** Opening Data provided block **

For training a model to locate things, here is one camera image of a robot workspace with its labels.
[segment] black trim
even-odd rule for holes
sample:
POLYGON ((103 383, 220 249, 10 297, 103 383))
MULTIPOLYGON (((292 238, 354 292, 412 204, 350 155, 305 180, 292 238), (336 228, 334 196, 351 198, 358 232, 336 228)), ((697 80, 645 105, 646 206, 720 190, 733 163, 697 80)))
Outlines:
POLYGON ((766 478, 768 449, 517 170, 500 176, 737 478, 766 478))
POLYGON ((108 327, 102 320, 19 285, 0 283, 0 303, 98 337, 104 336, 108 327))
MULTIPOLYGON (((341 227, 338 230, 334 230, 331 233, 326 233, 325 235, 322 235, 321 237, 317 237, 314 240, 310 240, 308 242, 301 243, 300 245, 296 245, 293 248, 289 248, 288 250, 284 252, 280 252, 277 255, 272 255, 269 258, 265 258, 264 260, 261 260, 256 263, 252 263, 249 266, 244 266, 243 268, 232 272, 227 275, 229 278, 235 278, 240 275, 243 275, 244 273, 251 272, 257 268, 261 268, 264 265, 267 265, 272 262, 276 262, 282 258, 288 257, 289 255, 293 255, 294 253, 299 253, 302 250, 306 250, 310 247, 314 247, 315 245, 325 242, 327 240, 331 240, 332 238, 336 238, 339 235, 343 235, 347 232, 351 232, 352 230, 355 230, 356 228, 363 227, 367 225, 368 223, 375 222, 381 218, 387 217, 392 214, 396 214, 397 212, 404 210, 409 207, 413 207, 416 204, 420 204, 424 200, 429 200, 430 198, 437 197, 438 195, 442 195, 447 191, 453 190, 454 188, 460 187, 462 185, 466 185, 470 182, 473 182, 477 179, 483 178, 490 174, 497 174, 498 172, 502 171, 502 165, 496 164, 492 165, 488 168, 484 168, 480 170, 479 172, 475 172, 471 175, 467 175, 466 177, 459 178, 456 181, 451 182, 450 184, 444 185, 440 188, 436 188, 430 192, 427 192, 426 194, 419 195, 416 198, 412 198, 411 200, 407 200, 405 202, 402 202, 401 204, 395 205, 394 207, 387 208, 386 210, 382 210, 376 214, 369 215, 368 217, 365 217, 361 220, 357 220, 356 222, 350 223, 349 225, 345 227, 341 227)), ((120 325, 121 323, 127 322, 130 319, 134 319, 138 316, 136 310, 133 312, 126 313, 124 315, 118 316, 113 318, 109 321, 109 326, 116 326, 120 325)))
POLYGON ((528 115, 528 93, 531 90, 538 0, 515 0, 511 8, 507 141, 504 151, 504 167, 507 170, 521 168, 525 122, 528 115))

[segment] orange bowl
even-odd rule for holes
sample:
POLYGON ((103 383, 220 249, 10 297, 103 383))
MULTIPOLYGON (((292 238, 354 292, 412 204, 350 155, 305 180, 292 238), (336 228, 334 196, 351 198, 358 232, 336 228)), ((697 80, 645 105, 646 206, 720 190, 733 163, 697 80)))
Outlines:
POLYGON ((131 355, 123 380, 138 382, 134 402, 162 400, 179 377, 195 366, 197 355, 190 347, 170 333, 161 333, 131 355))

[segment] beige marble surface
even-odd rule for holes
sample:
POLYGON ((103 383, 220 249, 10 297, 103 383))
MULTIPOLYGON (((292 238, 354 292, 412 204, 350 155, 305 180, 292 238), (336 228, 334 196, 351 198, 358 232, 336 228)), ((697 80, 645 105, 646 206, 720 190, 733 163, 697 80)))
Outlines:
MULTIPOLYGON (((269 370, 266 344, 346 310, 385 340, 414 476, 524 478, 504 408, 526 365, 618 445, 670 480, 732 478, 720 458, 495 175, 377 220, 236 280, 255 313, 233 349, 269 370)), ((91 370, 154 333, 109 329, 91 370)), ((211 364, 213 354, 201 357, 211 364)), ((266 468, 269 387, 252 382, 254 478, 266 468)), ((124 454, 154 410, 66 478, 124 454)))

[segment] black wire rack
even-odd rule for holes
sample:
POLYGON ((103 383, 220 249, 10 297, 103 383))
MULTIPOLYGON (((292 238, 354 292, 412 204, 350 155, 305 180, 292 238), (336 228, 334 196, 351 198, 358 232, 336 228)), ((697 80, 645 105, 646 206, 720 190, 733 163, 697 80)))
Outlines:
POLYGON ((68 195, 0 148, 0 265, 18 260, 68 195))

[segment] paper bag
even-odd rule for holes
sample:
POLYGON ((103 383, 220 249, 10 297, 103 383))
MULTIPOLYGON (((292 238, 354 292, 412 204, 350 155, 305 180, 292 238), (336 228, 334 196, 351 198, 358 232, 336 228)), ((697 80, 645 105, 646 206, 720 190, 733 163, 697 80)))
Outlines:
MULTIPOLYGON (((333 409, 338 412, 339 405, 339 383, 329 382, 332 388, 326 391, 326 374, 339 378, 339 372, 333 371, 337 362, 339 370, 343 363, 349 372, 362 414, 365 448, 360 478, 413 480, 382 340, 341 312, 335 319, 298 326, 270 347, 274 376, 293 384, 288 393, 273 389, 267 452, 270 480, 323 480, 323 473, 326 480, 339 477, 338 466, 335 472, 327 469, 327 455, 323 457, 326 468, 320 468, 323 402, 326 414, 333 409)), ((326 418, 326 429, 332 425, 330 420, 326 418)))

** Closing Data provided block **

Instructions for the task:
The answer must be a word-for-word reproduction of every record above.

Task solution:
For training a model to locate things, here is one camera image of a robot workspace with its labels.
[segment] black trim
even-odd rule for holes
sample:
POLYGON ((103 383, 220 249, 10 297, 103 383))
MULTIPOLYGON (((292 238, 354 292, 412 204, 350 155, 305 180, 292 238), (336 228, 334 196, 351 198, 358 232, 336 228)), ((697 80, 645 105, 646 206, 720 190, 733 163, 697 80)))
Outlines:
POLYGON ((766 478, 768 449, 517 170, 500 176, 737 478, 766 478))
POLYGON ((108 327, 102 320, 19 285, 0 283, 0 303, 98 337, 104 336, 108 327))
MULTIPOLYGON (((341 227, 338 230, 334 230, 331 233, 326 233, 325 235, 322 235, 321 237, 317 237, 314 240, 310 240, 308 242, 301 243, 300 245, 296 245, 293 248, 289 248, 288 250, 284 252, 280 252, 277 255, 272 255, 269 258, 265 258, 264 260, 261 260, 256 263, 252 263, 249 266, 244 266, 243 268, 232 272, 227 275, 229 278, 235 278, 240 275, 243 275, 244 273, 251 272, 257 268, 261 268, 264 265, 267 265, 272 262, 276 262, 282 258, 288 257, 289 255, 293 255, 294 253, 299 253, 302 250, 306 250, 310 247, 314 247, 315 245, 325 242, 327 240, 331 240, 332 238, 336 238, 339 235, 343 235, 347 232, 351 232, 352 230, 355 230, 356 228, 363 227, 367 225, 368 223, 375 222, 381 218, 387 217, 392 214, 396 214, 397 212, 404 210, 409 207, 413 207, 416 204, 420 204, 424 200, 429 200, 430 198, 437 197, 438 195, 442 195, 447 191, 453 190, 454 188, 460 187, 462 185, 466 185, 470 182, 473 182, 477 179, 483 178, 490 174, 497 174, 498 172, 502 171, 502 165, 496 164, 492 165, 488 168, 484 168, 480 170, 479 172, 475 172, 471 175, 467 175, 466 177, 459 178, 456 181, 451 182, 450 184, 444 185, 440 188, 436 188, 430 192, 427 192, 426 194, 419 195, 416 198, 412 198, 411 200, 407 200, 405 202, 402 202, 401 204, 395 205, 394 207, 387 208, 386 210, 382 210, 376 214, 369 215, 368 217, 365 217, 361 220, 357 220, 356 222, 350 223, 349 225, 345 227, 341 227)), ((120 325, 121 323, 127 322, 130 319, 134 319, 138 316, 136 310, 133 312, 126 313, 124 315, 118 316, 113 318, 109 321, 109 326, 116 326, 120 325)))
POLYGON ((528 115, 528 93, 531 90, 538 0, 515 0, 511 8, 507 141, 504 151, 504 167, 507 170, 521 168, 525 122, 528 115))

[segment] orange bowl
even-odd rule for holes
sample:
POLYGON ((103 383, 220 249, 10 297, 103 383))
MULTIPOLYGON (((292 238, 354 292, 412 204, 350 155, 305 180, 292 238), (336 228, 334 196, 351 198, 358 232, 336 228)), ((697 80, 645 105, 646 206, 720 190, 733 163, 697 80)))
Outlines:
POLYGON ((131 355, 123 380, 138 382, 134 402, 162 400, 179 377, 195 366, 197 355, 190 347, 170 333, 161 333, 131 355))

[segment] beige marble surface
even-odd rule for holes
sample:
POLYGON ((103 383, 220 249, 10 297, 103 383))
MULTIPOLYGON (((292 238, 354 292, 412 204, 350 155, 305 180, 292 238), (336 228, 334 196, 351 198, 358 232, 336 228)), ((697 80, 645 105, 646 206, 720 190, 733 163, 697 80)))
Outlines:
MULTIPOLYGON (((269 370, 266 344, 346 310, 385 340, 414 476, 524 478, 504 408, 526 365, 618 445, 670 480, 732 478, 720 458, 495 175, 377 220, 236 280, 255 313, 233 349, 269 370)), ((91 370, 154 333, 109 329, 91 370)), ((211 364, 213 354, 201 357, 211 364)), ((266 468, 269 387, 252 382, 254 478, 266 468)), ((124 454, 154 410, 66 478, 124 454)))

[segment] black wire rack
even-odd rule for holes
sample:
POLYGON ((103 383, 220 249, 10 297, 103 383))
MULTIPOLYGON (((292 238, 354 292, 412 204, 350 155, 305 180, 292 238), (336 228, 334 196, 351 198, 358 232, 336 228)), ((697 80, 645 105, 646 206, 720 190, 733 163, 697 80)))
Outlines:
POLYGON ((68 195, 0 148, 0 265, 18 260, 68 195))

[segment] paper bag
even-odd rule for holes
sample:
POLYGON ((103 383, 220 249, 10 297, 103 383))
MULTIPOLYGON (((292 238, 354 292, 412 204, 350 155, 305 180, 292 238), (336 228, 334 196, 351 198, 358 232, 336 228)), ((697 80, 645 105, 646 206, 720 190, 733 163, 697 80)))
Outlines:
MULTIPOLYGON (((333 409, 338 412, 339 405, 339 383, 329 382, 332 388, 326 391, 326 374, 339 378, 339 372, 333 371, 337 362, 339 370, 343 363, 349 372, 362 414, 365 448, 360 478, 413 480, 382 340, 341 312, 335 319, 298 326, 270 347, 274 376, 293 384, 288 393, 273 389, 267 452, 270 480, 323 480, 323 473, 326 480, 339 477, 338 466, 335 472, 327 469, 327 455, 323 457, 326 468, 320 468, 323 402, 326 414, 333 409)), ((326 418, 326 429, 332 425, 330 420, 326 418)))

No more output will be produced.